January 23, 2019
Many arbitration agreements contain a delegation clause – i.e., a clause delegating to an arbitrator the determination of whether a dispute is subject to arbitration. When a party to such an agreement files a lawsuit in court, the court must then first decide whether it can decide arbitrability, or whether it must defer to the arbitrator under the delegation clause. The Supreme Court recently issued two unanimous decisions on this topic within a week. Both decisions have implications for companies that use delegation clauses in their arbitration agreements.
In the first case, Henry Schein, Inc. v. Archer & White Sales, Inc., No. 17-1272, 2019 WL 122164, the Court held that lower courts must defer to an arbitrator’s determination of arbitrability when the arbitration agreement contains a clear and unambiguous delegation clause. The Court rejected a “wholly groundless” exception, under which a court could still decide arbitrability when there is no “plausible argument that the arbitration agreement requires the merits of the claim to be arbitrated.” Archer & White Sales, Inc. v. Henry Schein, Inc., 878 F.3d 488, 495 (5th Cir. 2017).
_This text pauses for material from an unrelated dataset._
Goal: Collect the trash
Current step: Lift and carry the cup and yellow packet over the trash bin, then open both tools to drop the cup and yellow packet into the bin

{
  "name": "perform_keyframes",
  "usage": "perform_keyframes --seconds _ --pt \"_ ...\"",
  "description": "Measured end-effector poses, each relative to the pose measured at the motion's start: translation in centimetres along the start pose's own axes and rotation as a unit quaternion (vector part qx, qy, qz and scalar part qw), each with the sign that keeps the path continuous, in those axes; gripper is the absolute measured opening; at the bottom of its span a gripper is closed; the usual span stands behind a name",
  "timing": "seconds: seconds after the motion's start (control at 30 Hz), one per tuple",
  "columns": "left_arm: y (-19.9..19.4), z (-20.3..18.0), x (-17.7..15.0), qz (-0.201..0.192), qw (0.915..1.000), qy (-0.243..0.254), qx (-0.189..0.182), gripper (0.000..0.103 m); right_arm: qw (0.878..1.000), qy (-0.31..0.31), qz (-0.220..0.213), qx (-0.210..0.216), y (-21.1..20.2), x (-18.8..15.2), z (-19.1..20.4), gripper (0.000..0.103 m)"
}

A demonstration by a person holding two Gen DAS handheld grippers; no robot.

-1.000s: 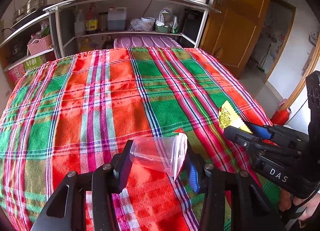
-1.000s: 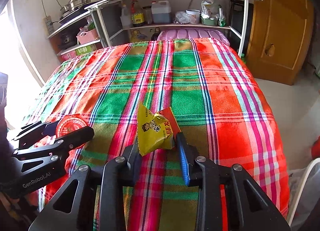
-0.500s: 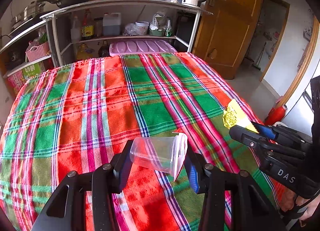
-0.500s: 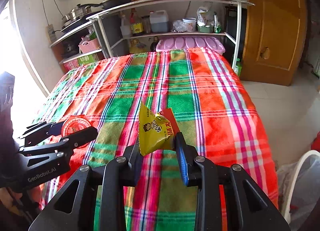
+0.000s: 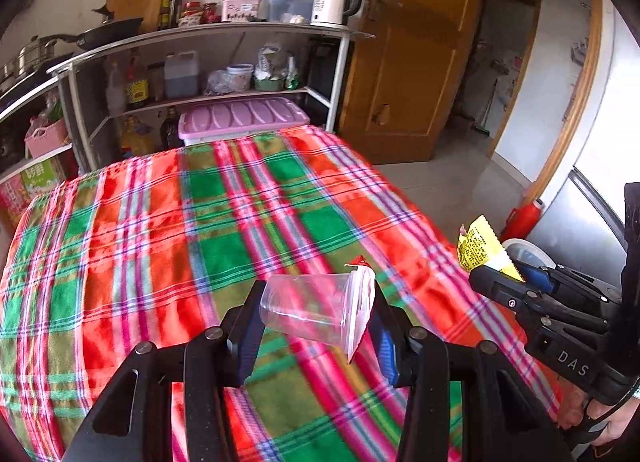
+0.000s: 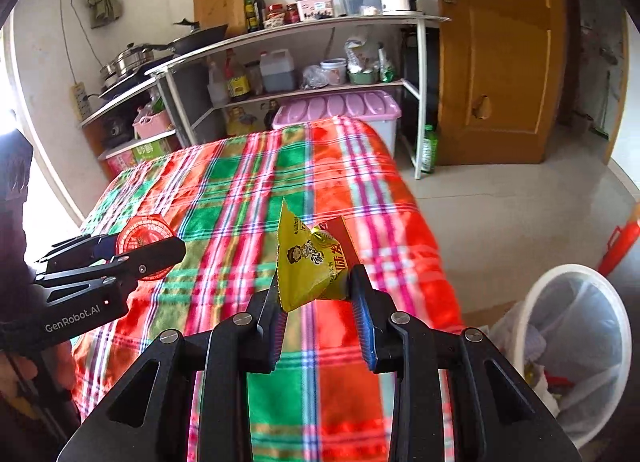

The Court held that even in a situation when the “wholly groundless” exception could apply, lower courts must defer to an arbitrator’s determination of arbitrability, because under the Federal Arbitration Act, “[w]hen the parties’ contract delegates the arbitrability question to an arbitrator, a court may not override the contract.” The Court rejected the argument that “it is easy to tell when argument for arbitration of a particular dispute is wholly groundless.” It explained the exception would create collateral litigation, which it described as “a time-consuming sideshow.”
The Court left open whether the specific contract at issue in fact delegated the arbitrability question to the arbitrator. The Court noted that the lower courts did not decide the issue and that courts “should not assume that the parties agreed to arbitrate arbitrability unless there is clear and unmistakable evidence that they did so.”
One week later, the Supreme Court issued its decision in New Prime, Inc. v. Oliveira, No. 17-340. In that case, the Court held that a lower court must first decide whether an arbitration agreement is subject to the Federal Arbitration Act even when the arbitration agreement contains a clear delegation clause. In New Prime, Oliveira argued section 1 of the Federal Arbitration Act carves out from the Act’s coverage “contracts of employment of . . . workers engaged in foreign or interstate commerce.” Oliveira argued that as an independent contractor working as a truck driver for New Prime, his contract fell within the Act’s carve-out, notwithstanding the delegation clause.
The Court addressed two questions. First, whether lower courts should, before compelling arbitration in accordance with a delegation clause, determine whether the arbitration agreement was subject to the Federal Arbitration Act? And if so, are “independent contractors” such as Oliveira within the ambit of the carve out for “contracts of employment”?
On the first issue, the Court held “a court should decide for itself whether §1’s ‘contracts of employment’ exclusion applies before ordering arbitration,” because only pursuant to the Federal Arbitration Act could a court compel arbitration. “The parties’ private agreement may be crystal clear and requires arbitration of every question under the sun, but that does not necessarily mean the Act authorizes a court to stay litigation and send the parties to an arbitral forum.” The Court therefore held that courts should first decide whether the arbitration agreement is excluded from the Act before compelling arbitration, even when a delegation clause is present.
The Court’s analysis of the second issue was particularly interesting. In modern corporate settings, a “contract of employment” suggests an employer-employee relationship. But Oliveira was an independent contractor. Should the “contract of employment” carve-out apply to Oliveira’s contract? The Court answered yes by considering what “contract of employment” meant when the Federal Arbitration Act was passed in 1925. The phrase had not yet become a term of art describing a formal employer-employee relationship. Instead, it was then understood as describing a contract to perform work. The Court held Oliveira should be given the benefit of what “contract of employment” meant in 1925, and therefore Oliveira’s agreement was excluded from the Federal Arbitration Act.
After these two decisions, parties to an arbitration agreement with a delegation clause, or those considering adding one to a contract, should carefully consider the language. As a threshold issue, the parties should determine whether the agreement is subject to the Federal Arbitration Act. Under New Prime, courts retain the ability to determine whether arbitration agreements are subject to the Act, even if the agreement contains a clear and unambiguous delegation clause. No contract can escape the courthouse on that issue.
And when an agreement is subject to the Act, the parties should confirm their agreement contains unmistakable language about their intent to delegate arbitrability determinations to an arbitrator. If the parties wish to delegate arbitrability, then they need to expressly say so. Simply incorporating arbitration rules (e.g., incorporating the AAA rules, as the parties did in Henry Schein) may not be enough. After Henry Schein, clear and unmistakable language is key to keeping the arbitrability determination firmly in the hands of the arbitrator.